India’s cabinet decided to invoke a constitutional provision under which President Pratibha Devisingh Patil can ask the Supreme Court to clarify some parts of its Feb. 2 order canceling 122 mobile-phone licenses.
The cabinet “cleared referring certain questions” to the top court, Telecommunications Minister Kapil Sibal told reporters in New Delhi yesterday. He declined to elaborate further.
The Supreme Court in its February verdict said the government’s policy of granting permits without auctions in 2008 was “flawed” and had been influenced by those with “money power.” On April 4, the court rejected review petitions of seven companies to reconsider its judgment. It accepted for hearing on April 13 the government’s plea questioning the court’s jurisdiction over policy matters.

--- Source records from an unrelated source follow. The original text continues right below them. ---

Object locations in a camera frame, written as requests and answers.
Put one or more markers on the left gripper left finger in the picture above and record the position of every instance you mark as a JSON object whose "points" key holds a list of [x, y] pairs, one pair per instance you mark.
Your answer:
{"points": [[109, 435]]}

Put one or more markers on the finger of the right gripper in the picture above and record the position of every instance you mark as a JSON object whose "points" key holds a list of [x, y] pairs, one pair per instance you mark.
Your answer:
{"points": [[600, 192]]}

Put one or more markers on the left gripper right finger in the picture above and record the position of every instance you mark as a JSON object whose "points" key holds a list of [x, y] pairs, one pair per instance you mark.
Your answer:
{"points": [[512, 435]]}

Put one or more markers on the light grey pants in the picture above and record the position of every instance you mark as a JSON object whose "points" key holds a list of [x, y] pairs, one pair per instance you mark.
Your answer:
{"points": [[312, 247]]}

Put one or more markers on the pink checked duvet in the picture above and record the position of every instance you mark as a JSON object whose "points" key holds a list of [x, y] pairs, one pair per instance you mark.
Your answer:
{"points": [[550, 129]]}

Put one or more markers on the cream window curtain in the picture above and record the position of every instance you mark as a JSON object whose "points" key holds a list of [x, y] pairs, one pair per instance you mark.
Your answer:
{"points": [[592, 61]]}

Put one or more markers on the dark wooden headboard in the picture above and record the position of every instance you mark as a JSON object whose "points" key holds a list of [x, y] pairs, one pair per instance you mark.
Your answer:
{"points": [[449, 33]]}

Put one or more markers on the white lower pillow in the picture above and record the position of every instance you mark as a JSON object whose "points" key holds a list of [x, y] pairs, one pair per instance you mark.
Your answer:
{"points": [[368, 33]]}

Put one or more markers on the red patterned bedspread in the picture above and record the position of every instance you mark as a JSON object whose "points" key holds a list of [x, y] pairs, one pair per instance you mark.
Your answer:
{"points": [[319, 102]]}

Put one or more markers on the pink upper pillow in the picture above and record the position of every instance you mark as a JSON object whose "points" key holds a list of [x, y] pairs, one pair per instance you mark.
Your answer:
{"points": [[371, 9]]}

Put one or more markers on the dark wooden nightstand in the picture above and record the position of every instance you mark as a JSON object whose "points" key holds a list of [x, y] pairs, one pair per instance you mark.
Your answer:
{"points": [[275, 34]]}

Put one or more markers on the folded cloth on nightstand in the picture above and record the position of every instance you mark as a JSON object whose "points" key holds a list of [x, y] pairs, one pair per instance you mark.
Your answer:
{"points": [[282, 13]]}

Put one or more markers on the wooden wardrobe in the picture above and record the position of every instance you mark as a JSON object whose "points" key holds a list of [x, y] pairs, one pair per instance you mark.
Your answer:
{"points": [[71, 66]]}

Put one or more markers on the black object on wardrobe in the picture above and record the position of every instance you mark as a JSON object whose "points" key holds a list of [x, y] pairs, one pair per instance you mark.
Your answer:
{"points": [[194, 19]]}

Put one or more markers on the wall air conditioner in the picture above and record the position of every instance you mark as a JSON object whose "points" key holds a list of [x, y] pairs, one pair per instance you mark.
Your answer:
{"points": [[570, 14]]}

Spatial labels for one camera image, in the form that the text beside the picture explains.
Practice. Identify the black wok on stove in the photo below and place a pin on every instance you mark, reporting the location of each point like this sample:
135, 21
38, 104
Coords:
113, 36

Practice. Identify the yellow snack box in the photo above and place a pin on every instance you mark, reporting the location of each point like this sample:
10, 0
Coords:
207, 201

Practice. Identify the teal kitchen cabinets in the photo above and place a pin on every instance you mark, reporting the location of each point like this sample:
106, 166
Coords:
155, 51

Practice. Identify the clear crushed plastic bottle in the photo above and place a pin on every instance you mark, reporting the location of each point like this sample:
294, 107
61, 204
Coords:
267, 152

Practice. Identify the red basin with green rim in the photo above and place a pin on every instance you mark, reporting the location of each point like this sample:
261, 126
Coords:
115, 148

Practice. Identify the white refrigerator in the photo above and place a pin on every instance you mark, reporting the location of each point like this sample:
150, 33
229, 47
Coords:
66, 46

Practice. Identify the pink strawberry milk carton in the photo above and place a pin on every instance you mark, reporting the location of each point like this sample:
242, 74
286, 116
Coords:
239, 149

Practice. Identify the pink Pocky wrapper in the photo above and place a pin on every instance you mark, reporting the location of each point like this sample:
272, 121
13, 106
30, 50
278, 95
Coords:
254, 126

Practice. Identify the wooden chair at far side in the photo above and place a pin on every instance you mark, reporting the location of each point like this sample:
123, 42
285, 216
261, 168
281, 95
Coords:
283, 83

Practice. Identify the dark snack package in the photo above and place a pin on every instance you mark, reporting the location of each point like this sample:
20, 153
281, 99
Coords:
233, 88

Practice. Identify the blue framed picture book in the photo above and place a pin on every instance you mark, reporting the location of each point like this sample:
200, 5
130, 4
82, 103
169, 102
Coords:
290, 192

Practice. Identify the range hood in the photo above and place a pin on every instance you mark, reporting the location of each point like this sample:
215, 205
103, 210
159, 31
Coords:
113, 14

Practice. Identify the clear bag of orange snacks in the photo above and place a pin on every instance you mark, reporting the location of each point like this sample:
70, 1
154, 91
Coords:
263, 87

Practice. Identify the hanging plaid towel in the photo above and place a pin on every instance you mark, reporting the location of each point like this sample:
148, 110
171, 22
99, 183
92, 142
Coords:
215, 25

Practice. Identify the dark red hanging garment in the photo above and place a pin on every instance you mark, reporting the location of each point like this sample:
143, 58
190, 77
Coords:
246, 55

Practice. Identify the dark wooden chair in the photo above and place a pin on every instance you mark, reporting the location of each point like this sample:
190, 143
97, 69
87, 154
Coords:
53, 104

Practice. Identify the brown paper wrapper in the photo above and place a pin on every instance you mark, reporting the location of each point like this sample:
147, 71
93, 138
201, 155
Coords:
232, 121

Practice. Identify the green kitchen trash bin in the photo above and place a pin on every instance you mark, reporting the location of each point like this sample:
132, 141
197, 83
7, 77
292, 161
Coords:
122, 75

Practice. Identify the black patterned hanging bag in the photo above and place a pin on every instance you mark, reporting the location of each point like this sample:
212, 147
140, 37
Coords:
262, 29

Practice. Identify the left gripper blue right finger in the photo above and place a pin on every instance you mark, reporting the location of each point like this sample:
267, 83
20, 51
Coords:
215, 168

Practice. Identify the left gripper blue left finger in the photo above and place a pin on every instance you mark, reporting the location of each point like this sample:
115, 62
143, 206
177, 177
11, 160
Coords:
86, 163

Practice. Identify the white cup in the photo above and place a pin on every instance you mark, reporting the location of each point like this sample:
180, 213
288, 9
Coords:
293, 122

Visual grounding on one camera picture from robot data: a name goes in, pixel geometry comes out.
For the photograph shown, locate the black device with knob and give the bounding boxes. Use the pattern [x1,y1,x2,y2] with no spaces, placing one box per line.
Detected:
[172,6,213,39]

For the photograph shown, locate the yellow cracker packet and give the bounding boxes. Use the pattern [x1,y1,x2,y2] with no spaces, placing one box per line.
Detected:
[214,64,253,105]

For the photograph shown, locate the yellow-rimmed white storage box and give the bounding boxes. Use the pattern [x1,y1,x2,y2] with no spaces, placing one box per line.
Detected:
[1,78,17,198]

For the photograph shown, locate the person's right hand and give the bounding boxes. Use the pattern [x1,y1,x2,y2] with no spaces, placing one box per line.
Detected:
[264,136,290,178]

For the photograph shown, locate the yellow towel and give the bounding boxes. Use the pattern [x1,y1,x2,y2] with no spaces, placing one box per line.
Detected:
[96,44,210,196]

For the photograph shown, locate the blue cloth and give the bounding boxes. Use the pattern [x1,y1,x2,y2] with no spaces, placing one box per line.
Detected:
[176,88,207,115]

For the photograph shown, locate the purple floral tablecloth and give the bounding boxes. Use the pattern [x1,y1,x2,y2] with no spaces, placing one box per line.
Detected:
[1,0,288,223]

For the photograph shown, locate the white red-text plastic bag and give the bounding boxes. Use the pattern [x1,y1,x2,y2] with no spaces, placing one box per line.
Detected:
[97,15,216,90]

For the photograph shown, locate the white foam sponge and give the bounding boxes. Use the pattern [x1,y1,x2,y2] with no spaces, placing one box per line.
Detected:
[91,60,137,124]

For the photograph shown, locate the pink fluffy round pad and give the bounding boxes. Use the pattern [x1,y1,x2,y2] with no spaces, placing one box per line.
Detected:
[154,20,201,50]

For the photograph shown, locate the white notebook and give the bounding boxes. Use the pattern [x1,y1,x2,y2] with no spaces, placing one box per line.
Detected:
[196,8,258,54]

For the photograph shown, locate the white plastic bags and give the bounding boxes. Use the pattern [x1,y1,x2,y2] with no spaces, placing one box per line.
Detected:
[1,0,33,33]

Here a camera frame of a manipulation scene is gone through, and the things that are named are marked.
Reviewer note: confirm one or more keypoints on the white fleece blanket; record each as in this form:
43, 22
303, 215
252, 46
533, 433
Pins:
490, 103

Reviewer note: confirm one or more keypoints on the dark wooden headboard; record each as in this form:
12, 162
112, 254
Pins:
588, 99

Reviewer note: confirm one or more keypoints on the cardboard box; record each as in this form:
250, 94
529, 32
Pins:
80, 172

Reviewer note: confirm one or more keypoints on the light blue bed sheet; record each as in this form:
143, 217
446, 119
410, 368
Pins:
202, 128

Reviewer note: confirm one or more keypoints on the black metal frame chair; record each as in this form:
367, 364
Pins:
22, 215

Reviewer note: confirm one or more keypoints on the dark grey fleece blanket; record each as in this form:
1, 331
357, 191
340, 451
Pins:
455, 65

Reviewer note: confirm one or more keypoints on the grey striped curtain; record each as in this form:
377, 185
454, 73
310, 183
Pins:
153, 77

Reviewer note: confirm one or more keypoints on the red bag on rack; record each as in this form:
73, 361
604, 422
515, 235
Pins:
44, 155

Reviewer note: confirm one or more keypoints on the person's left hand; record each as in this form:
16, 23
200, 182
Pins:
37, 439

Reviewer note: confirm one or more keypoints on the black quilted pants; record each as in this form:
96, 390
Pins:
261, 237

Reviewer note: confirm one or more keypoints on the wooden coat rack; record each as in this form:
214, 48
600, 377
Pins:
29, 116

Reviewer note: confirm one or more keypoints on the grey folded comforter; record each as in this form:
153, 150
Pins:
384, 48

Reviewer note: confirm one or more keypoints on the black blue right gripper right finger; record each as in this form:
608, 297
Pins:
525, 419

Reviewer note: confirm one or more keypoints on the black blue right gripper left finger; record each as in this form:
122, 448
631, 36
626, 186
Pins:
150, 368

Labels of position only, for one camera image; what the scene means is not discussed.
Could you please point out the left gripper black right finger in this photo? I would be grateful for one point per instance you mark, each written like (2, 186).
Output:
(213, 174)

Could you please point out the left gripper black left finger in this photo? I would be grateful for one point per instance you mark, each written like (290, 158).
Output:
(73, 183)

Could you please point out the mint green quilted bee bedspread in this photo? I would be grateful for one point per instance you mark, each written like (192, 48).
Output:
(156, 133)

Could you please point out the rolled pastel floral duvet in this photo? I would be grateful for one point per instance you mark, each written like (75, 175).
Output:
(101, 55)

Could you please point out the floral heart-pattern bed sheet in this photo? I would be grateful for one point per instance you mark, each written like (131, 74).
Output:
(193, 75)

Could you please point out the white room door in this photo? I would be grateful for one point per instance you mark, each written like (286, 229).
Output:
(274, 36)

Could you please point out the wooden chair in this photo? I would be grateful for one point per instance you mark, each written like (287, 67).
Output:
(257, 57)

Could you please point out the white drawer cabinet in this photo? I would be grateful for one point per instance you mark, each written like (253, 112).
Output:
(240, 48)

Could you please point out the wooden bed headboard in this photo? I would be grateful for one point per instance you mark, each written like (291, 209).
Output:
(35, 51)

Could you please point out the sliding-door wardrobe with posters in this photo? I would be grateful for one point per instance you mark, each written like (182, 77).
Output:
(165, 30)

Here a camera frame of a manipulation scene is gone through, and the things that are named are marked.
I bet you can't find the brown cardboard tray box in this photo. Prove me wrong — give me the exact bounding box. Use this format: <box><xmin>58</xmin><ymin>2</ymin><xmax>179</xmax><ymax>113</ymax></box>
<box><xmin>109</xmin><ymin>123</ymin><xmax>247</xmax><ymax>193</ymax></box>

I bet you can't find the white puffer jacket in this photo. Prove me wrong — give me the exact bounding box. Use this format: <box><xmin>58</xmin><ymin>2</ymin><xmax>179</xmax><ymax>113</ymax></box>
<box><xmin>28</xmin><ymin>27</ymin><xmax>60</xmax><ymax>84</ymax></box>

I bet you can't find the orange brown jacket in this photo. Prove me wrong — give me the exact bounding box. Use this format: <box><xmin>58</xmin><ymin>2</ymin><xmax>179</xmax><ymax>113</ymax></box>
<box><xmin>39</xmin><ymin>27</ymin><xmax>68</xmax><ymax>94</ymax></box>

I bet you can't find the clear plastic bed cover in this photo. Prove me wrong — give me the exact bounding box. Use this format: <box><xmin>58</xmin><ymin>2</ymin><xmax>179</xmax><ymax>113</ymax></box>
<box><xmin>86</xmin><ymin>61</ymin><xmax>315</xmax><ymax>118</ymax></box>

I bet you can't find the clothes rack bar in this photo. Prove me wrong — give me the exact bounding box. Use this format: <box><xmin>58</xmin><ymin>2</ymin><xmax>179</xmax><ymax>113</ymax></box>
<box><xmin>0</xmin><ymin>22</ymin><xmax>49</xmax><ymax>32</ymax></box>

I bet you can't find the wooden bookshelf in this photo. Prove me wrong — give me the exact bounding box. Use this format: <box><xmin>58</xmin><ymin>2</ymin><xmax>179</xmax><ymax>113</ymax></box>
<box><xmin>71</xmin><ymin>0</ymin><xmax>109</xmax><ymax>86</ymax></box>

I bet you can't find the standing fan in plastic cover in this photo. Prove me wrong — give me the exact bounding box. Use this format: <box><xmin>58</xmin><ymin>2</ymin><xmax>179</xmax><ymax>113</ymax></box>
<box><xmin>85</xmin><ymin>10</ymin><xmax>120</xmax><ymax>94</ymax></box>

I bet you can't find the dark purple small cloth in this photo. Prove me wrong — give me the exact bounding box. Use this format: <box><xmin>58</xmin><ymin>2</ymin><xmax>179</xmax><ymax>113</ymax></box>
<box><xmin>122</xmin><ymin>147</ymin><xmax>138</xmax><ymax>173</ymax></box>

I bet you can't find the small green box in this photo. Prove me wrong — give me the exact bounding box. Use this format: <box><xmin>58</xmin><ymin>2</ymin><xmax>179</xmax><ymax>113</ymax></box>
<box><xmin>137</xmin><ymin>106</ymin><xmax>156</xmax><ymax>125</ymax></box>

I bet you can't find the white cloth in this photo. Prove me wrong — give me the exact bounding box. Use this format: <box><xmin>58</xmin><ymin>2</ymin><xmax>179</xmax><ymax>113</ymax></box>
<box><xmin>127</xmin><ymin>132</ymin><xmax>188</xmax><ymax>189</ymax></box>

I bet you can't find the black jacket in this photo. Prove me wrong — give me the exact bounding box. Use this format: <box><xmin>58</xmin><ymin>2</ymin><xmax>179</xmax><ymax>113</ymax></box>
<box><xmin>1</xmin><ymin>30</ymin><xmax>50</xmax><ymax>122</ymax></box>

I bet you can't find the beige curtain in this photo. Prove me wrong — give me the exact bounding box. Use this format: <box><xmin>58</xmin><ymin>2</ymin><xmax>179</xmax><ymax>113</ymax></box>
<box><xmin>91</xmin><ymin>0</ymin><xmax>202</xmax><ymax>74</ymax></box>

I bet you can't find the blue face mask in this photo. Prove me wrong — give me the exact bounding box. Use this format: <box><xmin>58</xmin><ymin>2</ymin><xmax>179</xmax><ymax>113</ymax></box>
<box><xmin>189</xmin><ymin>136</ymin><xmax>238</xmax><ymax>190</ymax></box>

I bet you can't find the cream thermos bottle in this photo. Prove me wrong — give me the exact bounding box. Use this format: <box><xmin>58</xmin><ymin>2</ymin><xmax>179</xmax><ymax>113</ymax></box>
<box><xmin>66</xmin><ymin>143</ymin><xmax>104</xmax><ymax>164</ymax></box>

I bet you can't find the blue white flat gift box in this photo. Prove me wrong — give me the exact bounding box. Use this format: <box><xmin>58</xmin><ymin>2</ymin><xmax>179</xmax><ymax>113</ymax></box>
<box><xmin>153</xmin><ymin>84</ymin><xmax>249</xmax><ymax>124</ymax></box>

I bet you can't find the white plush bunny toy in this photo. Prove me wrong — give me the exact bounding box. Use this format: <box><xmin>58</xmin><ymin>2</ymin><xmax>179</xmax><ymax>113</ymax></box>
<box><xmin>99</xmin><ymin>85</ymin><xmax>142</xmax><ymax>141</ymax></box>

The February ruling forced companies such as Emirates Telecommunications Corp., known as Etisalat, to start winding up its operations. Norway’s Telenor ASA and Etisalat wrote down their investments in India. Telenor and Russia’s AFK Sistema threatened to invoke bilateral trade treaties to protect their businesses and said they may seek international arbitration. The closures will affect 69 million customers.
Article 143 of the Indian constitution says “if at any time it appears to the President that a question of law or fact has arisen, or is likely to arise, which is of such a nature and of such public importance that it is expedient to obtain the opinion of the Supreme Court upon it.”
Uninor, the joint venture between Telenor and India’s Unitech Ltd., said April 4 it will file a curative petition and ask the court to keep its order in abeyance until a new bench hears the case afresh.
If the Supreme Court’s response to the president “is positive, it will favor the government in fighting the case before the court,” said Davendra B. Goswami, a constitutional lawyer, who practices in the top court in New Delhi.
Former telecommunications minister Andimuthu Raja is in jail after the nation’s chief auditor in 2010 reported that the sale of the airwaves lacked transparency and ineligible bidders bought them at “unbelievably low prices.” The auditor also said the policy chosen by Raja may have deprived the exchequer of as much as $31 billion, sparking the nation’s biggest graft probe. Raja and the other accused have denied any wrongdoing.
The mobile-phone license scandal contributed to an 18-month slowdown in policy making by Prime Minister Manmohan Singh’s government. In local elections last month, Singh’s ruling Congress party suffered defeats, two years before a national election.